Lukas menyebut kasus ini kesalahpahaman. “Itu adalah kasus paling konyol yang menimpa saya dan AJI sebagai organisasi. Konyol, karena kasus ini meledak di luar proporsi karena kesalahpahaman. Resminya kan saya tidak tahu bagaimana, dituduh korupsi,” kata Lukas. Rommy mengatakan, Lukas dan Imran bukan korupsi, melainkan dianggap menyalahgunakan wewenang. “Ketika saya konfirmasi ke Bank Dunia, mereka mengatakan memberikan program itu karena melihat Lukas/ Imran pengurus AJI, yang notabene punya pengurus AJI-AJI kota yang ingin dimanfaatkan untuk mengawasi program daerah kerjasama World Bank dan Depdagri.”
Lukas menceritakan, saat masih Ketua AJI, tahun 1999, Bank Dunia menawarkan kepada AJI untuk menggarap proyek pemantauan media. Lukas menolak dengan alasan AJI tidak punya kemampuan melakukan itu. Selain harus mengelola dana yang besar, AJI juga harus mengkoordinir jurnalis di seluruh Indonesia untuk melakukan pemantauan, sesuatu pekerjaan yang agak menyimpang dari tujuan AJI.
Imran Hasibuan secara terpisah menyatakan, AJI memang tidak bisa melakukan kontrak dengan Bank Dunia ini karena persyaratannya yang berbelit-belit dan mensyaratkan harus memiliki badan hukum. Imran menawarkan soal ini ke LP3ES.“Jadi sebenarnya itu bukan AJI. Tapi tepatnya teman-teman media lokal/di daerah,” kata Imran Hasibuan.
Didik Supriyanto, Sekjen AJI periode 1999-2001, menilai Lukas dan Imran tidak bersalah. Ia menyebut tindakan Lukas yang menolak program Bank Dunia itu sudah tepat. “Karena ini organisasi wartawan dan wartawan kerjaannya seperti itu malah menjadi agennya World Bank kan? Akhirnya diambil LP3ES. Terserah LP3ES memanfaatkan orang-orang AJI terserah. Makanya kalau kemudian jadi masalah, saya juga agak heran,” kata Didik.

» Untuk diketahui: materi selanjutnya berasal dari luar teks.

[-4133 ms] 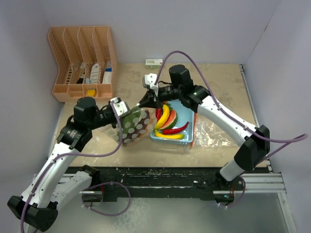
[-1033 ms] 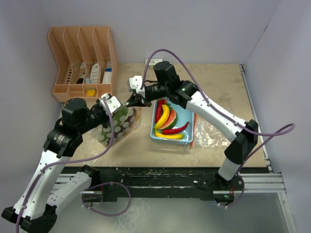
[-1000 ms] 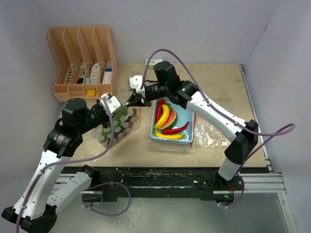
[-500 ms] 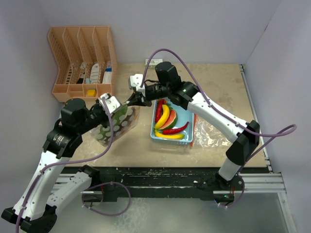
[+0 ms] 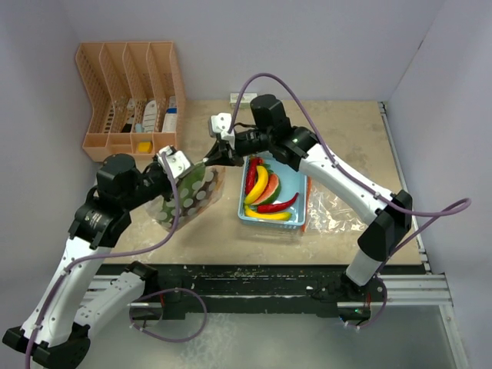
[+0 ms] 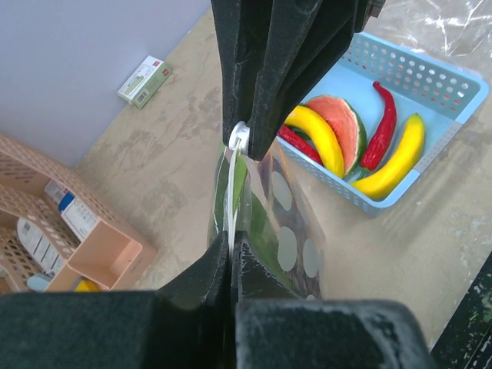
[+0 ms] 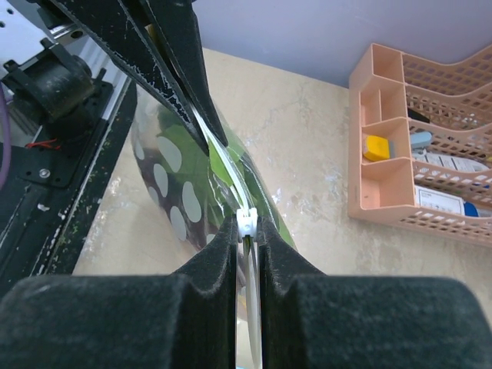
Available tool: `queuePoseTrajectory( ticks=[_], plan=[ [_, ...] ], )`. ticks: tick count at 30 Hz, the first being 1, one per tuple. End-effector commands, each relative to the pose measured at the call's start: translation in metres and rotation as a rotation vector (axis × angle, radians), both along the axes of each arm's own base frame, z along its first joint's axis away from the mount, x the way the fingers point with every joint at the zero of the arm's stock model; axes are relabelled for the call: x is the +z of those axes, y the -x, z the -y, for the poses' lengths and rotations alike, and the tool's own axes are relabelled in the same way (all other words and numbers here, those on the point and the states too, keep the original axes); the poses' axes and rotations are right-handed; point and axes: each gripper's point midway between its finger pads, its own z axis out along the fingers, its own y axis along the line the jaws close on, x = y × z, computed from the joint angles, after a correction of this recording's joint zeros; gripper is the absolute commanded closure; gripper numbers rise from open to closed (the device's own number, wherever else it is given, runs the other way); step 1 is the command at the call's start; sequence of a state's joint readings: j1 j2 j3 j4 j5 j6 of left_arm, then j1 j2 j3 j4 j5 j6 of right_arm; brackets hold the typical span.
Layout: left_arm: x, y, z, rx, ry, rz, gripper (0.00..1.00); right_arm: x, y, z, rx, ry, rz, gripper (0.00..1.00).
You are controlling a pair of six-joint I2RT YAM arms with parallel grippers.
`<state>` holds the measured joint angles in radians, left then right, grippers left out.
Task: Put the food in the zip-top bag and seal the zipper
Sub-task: Zip the zipper food storage bag at the center of the board.
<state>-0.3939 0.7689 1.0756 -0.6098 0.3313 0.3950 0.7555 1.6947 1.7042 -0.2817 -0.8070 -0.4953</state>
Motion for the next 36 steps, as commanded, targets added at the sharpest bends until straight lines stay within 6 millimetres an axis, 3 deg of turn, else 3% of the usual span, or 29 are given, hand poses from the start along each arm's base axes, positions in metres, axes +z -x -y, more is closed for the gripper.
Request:
queuePoseTrajectory(
  ticks=[1,10,24,26,29,33,36],
  plan=[
    [0.023,0.0,0.004,-0.01,0.069,0.045,1.0,0.038,-0.022,0.025,-0.05,-0.07,0.056,0.99],
    [0.018,-0.011,0.022,-0.071,0.107,0.027,1.0,0.034,-0.001,-0.003,0.008,-0.077,0.031,0.99],
    [0.007,-0.021,0.032,-0.096,0.121,0.012,1.0,0.025,0.016,-0.017,0.048,-0.058,-0.003,0.97],
    [0.005,-0.023,0.03,-0.084,0.114,0.009,1.0,0.023,0.018,-0.016,0.049,-0.043,0.013,0.92],
    [0.007,-0.021,0.023,-0.054,0.105,0.017,1.0,0.023,0.005,-0.008,-0.06,-0.028,0.037,0.78],
    [0.008,-0.019,0.009,0.01,0.071,0.034,1.0,0.038,-0.018,0.008,-0.239,-0.063,0.097,0.54],
    [0.008,-0.017,0.002,0.034,0.048,0.033,1.0,0.048,-0.03,0.021,-0.34,-0.072,0.113,0.47]
  ],
)
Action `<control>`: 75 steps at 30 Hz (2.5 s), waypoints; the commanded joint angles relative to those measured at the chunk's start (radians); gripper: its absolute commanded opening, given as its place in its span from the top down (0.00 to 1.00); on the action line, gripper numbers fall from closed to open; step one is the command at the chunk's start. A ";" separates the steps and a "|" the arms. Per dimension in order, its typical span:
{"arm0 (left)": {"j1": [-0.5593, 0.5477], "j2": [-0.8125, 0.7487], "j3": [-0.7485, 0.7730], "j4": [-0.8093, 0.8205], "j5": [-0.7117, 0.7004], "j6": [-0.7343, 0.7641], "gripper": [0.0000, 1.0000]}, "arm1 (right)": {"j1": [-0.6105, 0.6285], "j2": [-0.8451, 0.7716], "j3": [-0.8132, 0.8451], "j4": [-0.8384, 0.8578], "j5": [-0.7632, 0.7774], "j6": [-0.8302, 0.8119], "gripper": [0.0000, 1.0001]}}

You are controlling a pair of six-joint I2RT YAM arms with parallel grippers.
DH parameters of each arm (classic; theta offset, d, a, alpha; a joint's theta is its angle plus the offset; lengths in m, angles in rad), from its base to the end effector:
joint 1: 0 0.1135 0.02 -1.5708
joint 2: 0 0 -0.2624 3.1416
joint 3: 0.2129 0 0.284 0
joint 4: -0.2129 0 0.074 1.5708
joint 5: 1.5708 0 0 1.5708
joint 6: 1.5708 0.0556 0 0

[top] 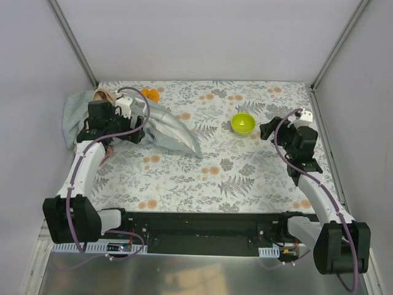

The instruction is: Pick out a specific cloth from the pile

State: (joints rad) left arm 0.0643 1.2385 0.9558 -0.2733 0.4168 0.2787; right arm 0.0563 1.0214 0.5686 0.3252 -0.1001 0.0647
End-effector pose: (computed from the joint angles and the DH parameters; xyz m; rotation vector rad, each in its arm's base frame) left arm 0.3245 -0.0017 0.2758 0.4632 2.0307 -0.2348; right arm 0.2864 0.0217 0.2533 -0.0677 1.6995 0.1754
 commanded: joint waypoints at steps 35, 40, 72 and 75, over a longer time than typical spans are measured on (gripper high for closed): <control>0.026 0.294 1.211 -0.451 -0.854 0.322 1.00 | 0.628 0.224 0.371 -0.321 0.057 -0.189 0.01; 0.058 0.224 1.337 -0.439 -0.932 0.405 1.00 | 0.721 0.380 0.529 -0.353 0.017 -0.204 0.01; -0.018 0.305 1.095 -1.063 -0.003 0.277 0.01 | 0.754 0.473 0.582 -0.426 0.065 -0.187 0.01; -0.060 0.361 1.204 -1.066 0.060 0.234 0.01 | 0.740 0.445 0.565 -0.446 0.094 -0.212 0.01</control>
State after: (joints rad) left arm 0.0433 1.5269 2.0441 -1.2217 0.2306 0.5774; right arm 0.8078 1.5482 1.1461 -0.1055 -0.0715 -0.0975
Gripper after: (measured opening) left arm 0.990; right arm 0.990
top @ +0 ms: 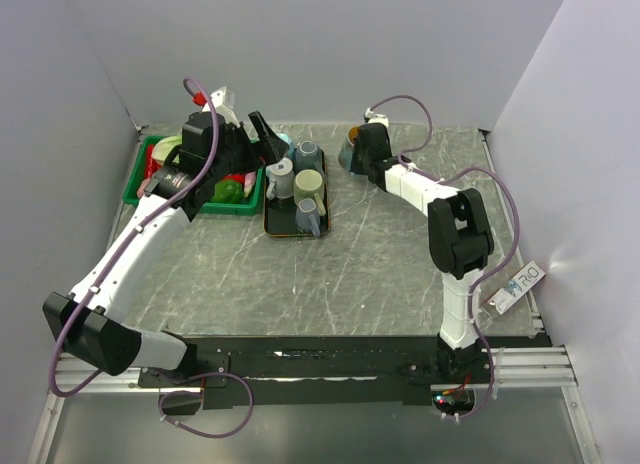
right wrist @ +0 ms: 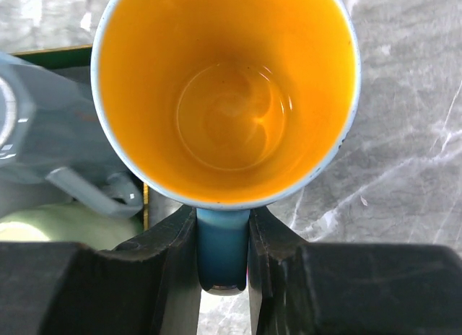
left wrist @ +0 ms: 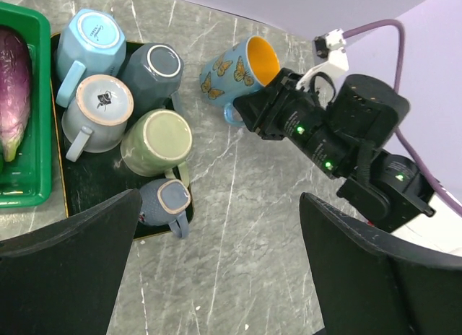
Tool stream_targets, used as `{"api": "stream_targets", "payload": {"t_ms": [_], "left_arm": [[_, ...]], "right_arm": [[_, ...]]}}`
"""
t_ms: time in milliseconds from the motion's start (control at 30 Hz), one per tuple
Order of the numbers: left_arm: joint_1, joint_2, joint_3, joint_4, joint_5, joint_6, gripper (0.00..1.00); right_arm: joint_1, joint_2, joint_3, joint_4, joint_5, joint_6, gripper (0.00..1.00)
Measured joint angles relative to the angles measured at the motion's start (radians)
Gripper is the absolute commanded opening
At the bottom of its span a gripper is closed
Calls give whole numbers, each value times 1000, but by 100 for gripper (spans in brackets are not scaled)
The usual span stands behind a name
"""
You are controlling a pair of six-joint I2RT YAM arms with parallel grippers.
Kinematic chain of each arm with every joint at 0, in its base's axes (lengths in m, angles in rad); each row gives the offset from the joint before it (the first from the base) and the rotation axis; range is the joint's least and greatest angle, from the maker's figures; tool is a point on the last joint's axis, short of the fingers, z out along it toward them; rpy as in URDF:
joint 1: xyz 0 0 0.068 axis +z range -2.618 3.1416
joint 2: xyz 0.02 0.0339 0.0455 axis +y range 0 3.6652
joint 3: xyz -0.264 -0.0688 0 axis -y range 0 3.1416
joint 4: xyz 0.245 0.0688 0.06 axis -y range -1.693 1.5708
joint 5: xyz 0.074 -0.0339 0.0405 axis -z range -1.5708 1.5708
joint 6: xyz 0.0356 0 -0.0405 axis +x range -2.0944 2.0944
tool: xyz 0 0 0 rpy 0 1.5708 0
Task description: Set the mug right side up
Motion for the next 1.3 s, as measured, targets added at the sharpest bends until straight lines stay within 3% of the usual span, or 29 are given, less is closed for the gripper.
{"api": "stream_targets", "payload": {"t_ms": [433,600,667,900,1033,1300], "left_arm": [[11,1,0,0,0,-1,96],[11,14,0,-25,-5,-1,96],[11,25,0,-40,-10,-1,96],[12,42,0,-84,-12,-1,96],[12,43,0,-85,-12,-1,96],[12,49,-26,-80,-10,-2,96]], "right_arm": [[10,82,51,-87,98,31,1],[14,96,79,-106,111,35,29],[15,96,79,-107,113,35,47],[20,95,84,-101,119,65,75],[20,92,86,-107,120,90,100],[20,-34,60,-130,134,101,100]]}}
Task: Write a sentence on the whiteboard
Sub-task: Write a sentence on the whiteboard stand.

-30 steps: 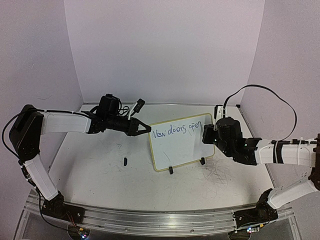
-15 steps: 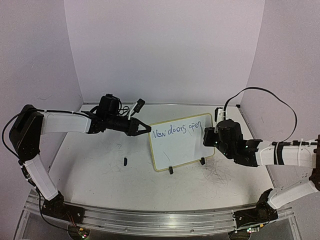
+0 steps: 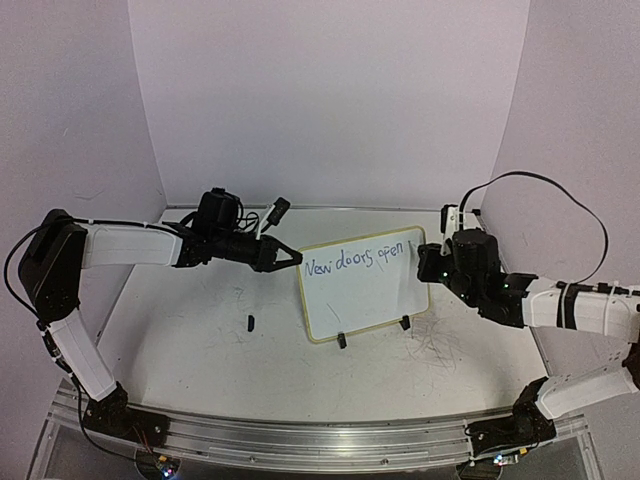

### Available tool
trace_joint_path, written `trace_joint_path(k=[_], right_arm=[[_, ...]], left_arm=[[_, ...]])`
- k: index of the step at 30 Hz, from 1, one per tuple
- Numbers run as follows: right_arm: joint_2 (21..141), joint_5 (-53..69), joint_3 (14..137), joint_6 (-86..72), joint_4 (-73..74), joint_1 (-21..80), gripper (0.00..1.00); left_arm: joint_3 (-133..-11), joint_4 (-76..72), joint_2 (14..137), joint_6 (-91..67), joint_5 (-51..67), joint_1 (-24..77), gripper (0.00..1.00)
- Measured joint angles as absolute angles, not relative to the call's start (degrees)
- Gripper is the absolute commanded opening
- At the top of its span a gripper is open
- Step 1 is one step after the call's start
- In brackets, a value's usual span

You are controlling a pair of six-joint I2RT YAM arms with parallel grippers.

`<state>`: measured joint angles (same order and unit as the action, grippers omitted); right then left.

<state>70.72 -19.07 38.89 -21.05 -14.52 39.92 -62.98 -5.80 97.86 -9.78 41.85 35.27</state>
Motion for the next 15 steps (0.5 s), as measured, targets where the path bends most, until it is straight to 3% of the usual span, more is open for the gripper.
trace_joint_path(k=[15], right_arm=[[71.48, -15.9, 38.89, -19.53, -17.17, 39.81, 0.0]], left_arm=[[-62.99, -5.8, 97.86, -9.78, 41.87, 35.27, 0.0]])
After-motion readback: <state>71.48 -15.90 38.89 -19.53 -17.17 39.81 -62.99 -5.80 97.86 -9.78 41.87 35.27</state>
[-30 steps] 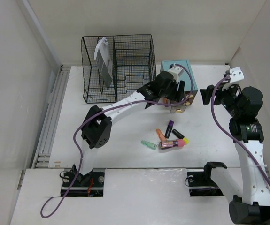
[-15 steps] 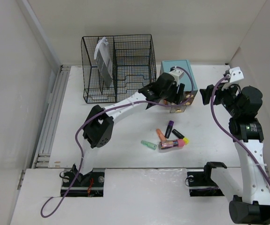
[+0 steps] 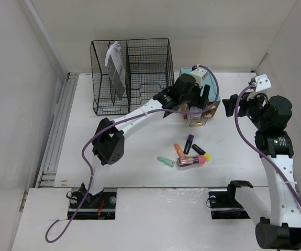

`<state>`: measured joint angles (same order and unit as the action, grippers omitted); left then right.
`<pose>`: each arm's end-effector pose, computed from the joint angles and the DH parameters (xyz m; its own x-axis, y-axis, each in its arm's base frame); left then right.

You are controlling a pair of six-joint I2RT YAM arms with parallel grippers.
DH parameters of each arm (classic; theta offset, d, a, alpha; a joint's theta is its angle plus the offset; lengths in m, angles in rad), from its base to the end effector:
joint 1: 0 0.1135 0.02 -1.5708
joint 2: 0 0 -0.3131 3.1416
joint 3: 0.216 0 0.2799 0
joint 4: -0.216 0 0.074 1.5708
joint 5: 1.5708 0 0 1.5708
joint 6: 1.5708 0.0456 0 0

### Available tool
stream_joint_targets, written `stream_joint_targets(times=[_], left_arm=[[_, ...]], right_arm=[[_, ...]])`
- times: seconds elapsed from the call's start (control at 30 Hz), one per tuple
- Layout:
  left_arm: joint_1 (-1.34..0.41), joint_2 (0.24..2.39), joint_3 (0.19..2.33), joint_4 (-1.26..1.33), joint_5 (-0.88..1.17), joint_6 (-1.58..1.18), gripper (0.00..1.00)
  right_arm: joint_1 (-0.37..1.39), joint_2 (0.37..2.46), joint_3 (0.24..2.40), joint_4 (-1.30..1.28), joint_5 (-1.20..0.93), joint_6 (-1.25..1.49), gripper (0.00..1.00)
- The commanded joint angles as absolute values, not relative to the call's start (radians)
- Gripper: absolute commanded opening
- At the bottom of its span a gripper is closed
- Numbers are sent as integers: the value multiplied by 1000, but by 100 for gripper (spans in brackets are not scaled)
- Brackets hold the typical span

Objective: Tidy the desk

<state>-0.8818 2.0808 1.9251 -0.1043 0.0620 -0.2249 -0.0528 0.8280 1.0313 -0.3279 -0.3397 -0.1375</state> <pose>0.3588 -0.4400 0.3729 -0.3396 0.0622 -0.9385 0.7517 0.6177 -0.2310 0.1805 0.0057 0.4435 -0.0845 -0.1249 -0.9886 -0.2948 0.9508 -0.0950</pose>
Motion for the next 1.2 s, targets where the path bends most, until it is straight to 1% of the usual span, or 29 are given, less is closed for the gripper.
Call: stream_joint_targets(times=[0.0,0.03,0.07,0.13,0.17,0.2,0.23,0.27,0.3,0.33,0.37,0.4,0.43,0.47,0.5,0.53,0.57,0.63,0.7,0.77,0.8,0.83,0.9,0.93,1.0,1.03,1.1,1.13,1.17], left_arm=[[-885,2071,1968,-92,55,-209,62],[-885,2057,1968,-92,43,-209,51],[-885,2046,1950,-92,19,-209,44],[-885,2016,1890,-92,-23,-218,25],[-885,1969,1861,-81,-50,-227,5],[-885,1936,1826,-81,-104,-242,0],[-885,1901,1781,-62,-126,-253,0],[-885,1817,1670,-20,-139,-264,0],[-885,1771,1605,6,-149,-276,0],[-885,1725,1538,37,-149,-302,0],[-885,1679,1406,64,-149,-316,0],[-885,1592,1340,116,-132,-331,0],[-885,1547,1221,142,-123,-356,0],[-885,1507,1220,165,-123,-356,0],[-896,1430,1109,213,-111,-367,6],[-910,1396,1060,234,-110,-380,15],[-910,1366,1017,250,-110,-380,28],[-933,1301,913,288,-88,-408,41],[-933,1273,841,288,-78,-422,59],[-942,1237,793,320,-78,-432,60],[-942,1226,773,330,-78,-443,61],[-942,1217,743,330,-69,-443,61],[-942,1191,723,330,-80,-454,63],[-942,1181,713,330,-80,-454,65],[-942,1148,677,340,-80,-463,66],[-942,1134,666,341,-80,-472,66],[-942,1095,635,341,-80,-483,68],[-942,1083,626,341,-80,-483,69],[-942,1071,611,341,-80,-483,70]], right_arm=[[-57,824,1037,-276,-344,-124,88],[-57,824,1037,-276,-344,-124,88],[-57,824,1037,-276,-344,-124,88],[-57,824,1037,-276,-334,-124,79],[-57,824,1028,-276,-344,-133,69],[-57,833,1028,-276,-371,-144,40],[-57,833,1028,-276,-392,-155,22],[-57,847,1028,-290,-420,-187,10],[-57,871,1028,-302,-458,-219,0],[-57,890,1028,-357,-580,-265,0],[-57,911,1037,-397,-647,-323,0],[-57,939,1060,-449,-714,-471,0],[-57,1001,1077,-575,-832,-562,0],[-57,1035,1095,-631,-866,-636,0],[-57,1070,1115,-687,-891,-769,0],[-57,1136,1159,-743,-909,-829,0],[-43,1169,1181,-829,-899,-877,0],[-19,1225,1238,-906,-856,-1031,0],[35,1278,1238,-931,-749,-1083,0],[86,1287,1205,-916,-674,-1115,0],[147,1278,1181,-870,-601,-1115,0],[178,1278,1155,-847,-572,-1115,0],[234,1250,1073,-793,-496,-1100,0],[279,1250,1045,-717,-473,-1077,0],[314,1227,978,-648,-425,-1022,0],[343,1227,957,-561,-364,-996,0],[371,1227,913,-485,-293,-934,0],[385,1256,902,-435,-185,-902,0],[414,1270,893,-361,-137,-885,0]])
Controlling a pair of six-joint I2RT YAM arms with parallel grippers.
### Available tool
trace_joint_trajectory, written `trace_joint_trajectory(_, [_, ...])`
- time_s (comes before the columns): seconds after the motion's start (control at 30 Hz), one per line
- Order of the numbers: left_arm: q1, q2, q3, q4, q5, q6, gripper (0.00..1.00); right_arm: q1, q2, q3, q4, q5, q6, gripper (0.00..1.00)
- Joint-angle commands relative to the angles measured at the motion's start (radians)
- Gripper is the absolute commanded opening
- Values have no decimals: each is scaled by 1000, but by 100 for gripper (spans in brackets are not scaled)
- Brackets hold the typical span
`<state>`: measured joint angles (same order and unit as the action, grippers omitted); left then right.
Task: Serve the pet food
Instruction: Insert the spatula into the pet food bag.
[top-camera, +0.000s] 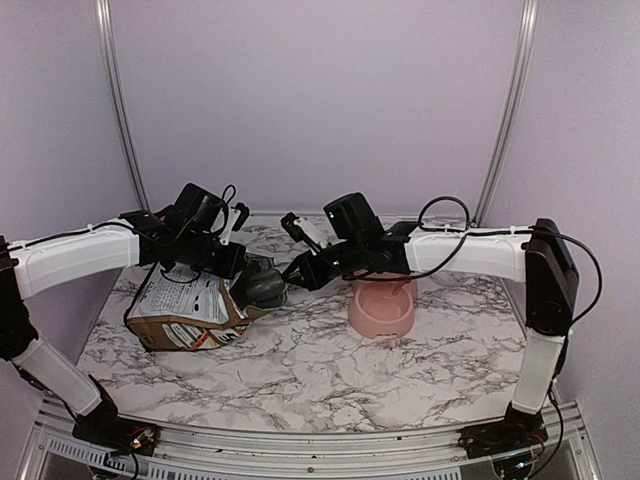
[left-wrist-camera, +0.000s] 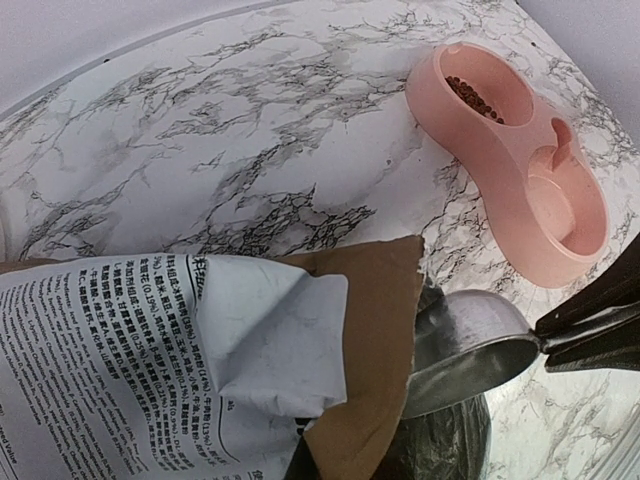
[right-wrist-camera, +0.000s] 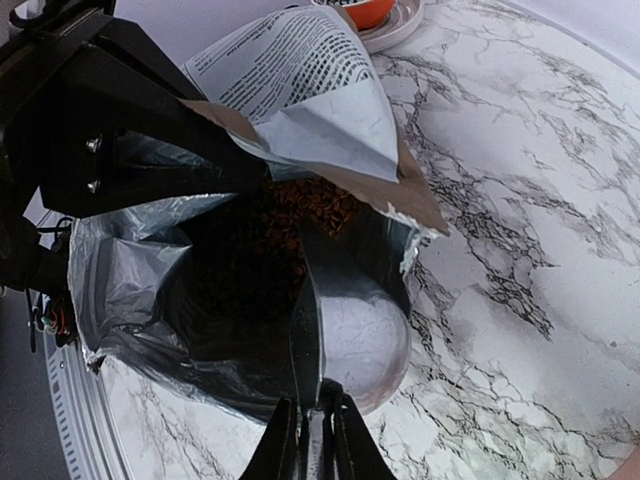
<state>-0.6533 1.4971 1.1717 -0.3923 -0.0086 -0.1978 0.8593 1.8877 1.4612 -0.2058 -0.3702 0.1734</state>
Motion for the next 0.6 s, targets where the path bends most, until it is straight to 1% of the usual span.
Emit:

AJI Jakarta menindaklanjuti rekomendasi tim. Kasus ini muncul ke media massa setelah Edi Haryadi, anggota AJI melaporkan kasus ini ke Polda Metro Jaya, 3 Mei 2005. “Aku menduga ada penyimpangan dalam proyek monitoring jurnalistik dalam Proyek Pemantauan Kecamatan oleh Bank Dunia selama 1999-2004,” ujar Edi. Selain Lukas, yang ikut dilaporkan adalah Imran Hasibuan dan Enceng Sobirin dari LP3ES.
Lukas mengatakan, program ini, sepenuhnya dikelola LP3ES. Peran Lukas hanya menganalisis hasil liputan pemantauan yang dilakukan para jurnalis di daerah-daerah. Lukas sendiri mengaku tak melakukan perlawanan balik dengan melaporkan ke polisi pada tahun 2005 itu karena saat itu ingin fokus pada studinya di Amerika Serikat, Humphrey Fellowship selama satu tahun. “Makanya saat itu saya memilih tak konfrontasi supaya saya tetap bisa berangkat ke Amerika. Usai adanya laporan ke polisi tahun 2005 lalu, kasus ini tak jelas ujung proses hukumnya.